Saturday 12 November 2016

The worst day of my life, pt. 2


In August of 2016 I changed my gastroenterologist. I wasn’t happy with the care I was getting from the previous gastroenterologist.

My chief complaint was an annoying itchy skin tag. The skin tag was biopsied in November 2015 and the result was that it was pre-cancerous so, without warning, the first gastroenterologist cut it off with a pair of scissors. Then he applied silver nitrate to cauterize the wound and stop the bleeding. OUCH!

I fired him.

My new gastroenterologist, after reviewing the pathology, referred me to a surgical oncologist at PrincessMargaret Cancer Care Centre in Toronto to have it properly, and completely, excised.

The surgery was scheduled for mid-September and after it was excised the tissue was biopsied again.

The worst day of my life came a few weeks later on October 6, 2016.

That was when I found out that I have a rare form of cancer.

Now, I know I am not the first person to be diagnosed with cancer and I am not the first person with HIV to be diagnosed with cancer.
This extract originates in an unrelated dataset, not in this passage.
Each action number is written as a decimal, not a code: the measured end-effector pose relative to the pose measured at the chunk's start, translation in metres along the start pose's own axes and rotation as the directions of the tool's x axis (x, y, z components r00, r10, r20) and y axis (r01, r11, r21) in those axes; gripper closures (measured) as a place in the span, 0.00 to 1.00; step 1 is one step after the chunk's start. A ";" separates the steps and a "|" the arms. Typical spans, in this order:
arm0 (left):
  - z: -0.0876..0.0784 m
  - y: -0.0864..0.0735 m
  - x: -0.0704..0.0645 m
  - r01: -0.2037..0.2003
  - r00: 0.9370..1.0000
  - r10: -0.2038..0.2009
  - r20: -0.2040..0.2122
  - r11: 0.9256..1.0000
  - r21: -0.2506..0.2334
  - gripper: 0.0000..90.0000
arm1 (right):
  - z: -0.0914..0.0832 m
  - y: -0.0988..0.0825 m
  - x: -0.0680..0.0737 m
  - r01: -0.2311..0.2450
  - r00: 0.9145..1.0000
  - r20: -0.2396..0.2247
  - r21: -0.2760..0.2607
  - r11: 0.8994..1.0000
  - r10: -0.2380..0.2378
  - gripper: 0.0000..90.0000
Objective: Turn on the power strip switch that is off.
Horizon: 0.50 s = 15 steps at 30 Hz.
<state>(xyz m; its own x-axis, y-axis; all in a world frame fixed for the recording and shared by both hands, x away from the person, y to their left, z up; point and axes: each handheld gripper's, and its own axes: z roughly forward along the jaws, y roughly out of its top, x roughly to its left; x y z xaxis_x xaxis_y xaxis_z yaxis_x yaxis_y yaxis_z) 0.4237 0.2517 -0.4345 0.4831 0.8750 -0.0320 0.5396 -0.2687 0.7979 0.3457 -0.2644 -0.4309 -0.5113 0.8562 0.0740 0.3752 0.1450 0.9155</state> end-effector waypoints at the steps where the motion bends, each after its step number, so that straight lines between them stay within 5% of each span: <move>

So what’s the big deal, right?

It’s me.

When you receive a diagnosis of a life-threatening disease or a serious illness, it’s all about you.

Everything closed in around me. I had fallen into a deep dark black hole.

The small hospital examination room suddenly felt like an interrogation room with a bright light shining in my face and a vast empty nothingness beyond the dark shadows.

I choked back tears. I tried to listen. I tried to focus on the doctor speaking to me. I tried to ask questions. I tried to take notes.

My mind and body became numb.

So what makes my cancer diagnosis worse than my HIV diagnosis?

I may be rewriting my own version history but I don’t remember any of this happening when I was diagnosed with HIV.

What makes this the worst day of my life?

Age.

I’m not young and invincible any more.

Mortality.

I’m older and something other than HIV is going to kill me some day.

Fear.

The treatment scares the fuck out of me.